Интенциональность может быть обнаружена в авторских рефлексиях. Определяя сущность интенциональности в грамматике, А.В. Бондарко заметил, что самая большая трудность состоит именно в выявлении формальных (материальных) показателей авторских интенций. Однако есть немногочисленные случаи, когда авторские интенции предельно ясны, ибо автор сам высказывается (в рамках художественного или публицистического текста) по поводу выбранных им средств выражения. В фокусе внимания участников речевого общения оказывается, как правило, лишь вещественное содержание речи.

Известно, что формы на -ы/и в именительном падеже множественного числа у существительных мужского и среднего рода исконны, традиционны по сравнению с формами на -а. М. Цветаева сама объясняет, что ее колъцы - это старинная форма; она нужна ей, потому что сами кольцы такие: "И так как отродясь люблю серебро, и отродясь люблю огромные кольца, сейчас (1916) пуще всех колец - строки:

Ты хладно жмешь к моим губам

Свои серебряные кольцы...

И дальше, на простонародном старинном настаивая:

И я, в который раз подряд,

Целую кольцы, а не руки... (М. Цветаева).

Грамматическая теория XIX в. считала окончания –ы в форме именительного падежа множественного числа среднего рода неправильными, и такие написания настойчиво устранялись из пушкинских изданий редакторами и корректорами.

Л.В. Щерба писал, о том, что на глазах старшего поколения профессора, учителя сменили более старые формы профессоры, учители. Однако нас, стариков, вполне привыкших к "профессора", "учителя"..., шокирует "инженера", "договора", "выбора" и т.п. Около этих форм возникло немало дискуссий, в результате которых в руководящей прессе новые формы исчезли. Конечно, не ради наших стариковских ушей, а потому, что это разрушало выразительную систему русского литературного языка, который придает в словах, еще не перешедших окончательно ко множественному на ударенное, этим последним формам собирательный и даже презрительный оттенок: инженеры и инженера.

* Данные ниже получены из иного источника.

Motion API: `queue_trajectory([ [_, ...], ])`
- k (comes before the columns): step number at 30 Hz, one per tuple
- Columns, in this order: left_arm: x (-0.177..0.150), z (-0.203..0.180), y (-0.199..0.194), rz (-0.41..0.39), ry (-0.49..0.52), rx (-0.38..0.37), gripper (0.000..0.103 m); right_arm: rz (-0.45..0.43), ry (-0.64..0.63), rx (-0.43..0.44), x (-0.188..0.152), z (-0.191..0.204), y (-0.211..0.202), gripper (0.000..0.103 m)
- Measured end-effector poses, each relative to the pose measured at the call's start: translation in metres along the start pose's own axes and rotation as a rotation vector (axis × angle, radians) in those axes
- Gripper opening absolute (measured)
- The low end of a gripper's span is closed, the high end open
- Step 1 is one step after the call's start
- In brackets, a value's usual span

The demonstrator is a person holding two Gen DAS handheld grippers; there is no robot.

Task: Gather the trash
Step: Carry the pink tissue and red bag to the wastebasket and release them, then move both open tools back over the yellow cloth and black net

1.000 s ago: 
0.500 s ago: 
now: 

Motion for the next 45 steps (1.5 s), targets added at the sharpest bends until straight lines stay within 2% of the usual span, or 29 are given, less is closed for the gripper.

Автор может указывать на преимущественное употребление грамматической формы какой-либо группой носителей языка "Профессиональный язык - это совершенно особый язык. Профсоюзные работники говорят: "выбора, договора, средства" (И. Ильф, Е. Петров). Случаи авторских рефлексий, касающихся использованных грамматических форм, уникальны, но это ценные свидетельства, раскрывающие механизм выбора оптимального средства выражения в грамматической сфере.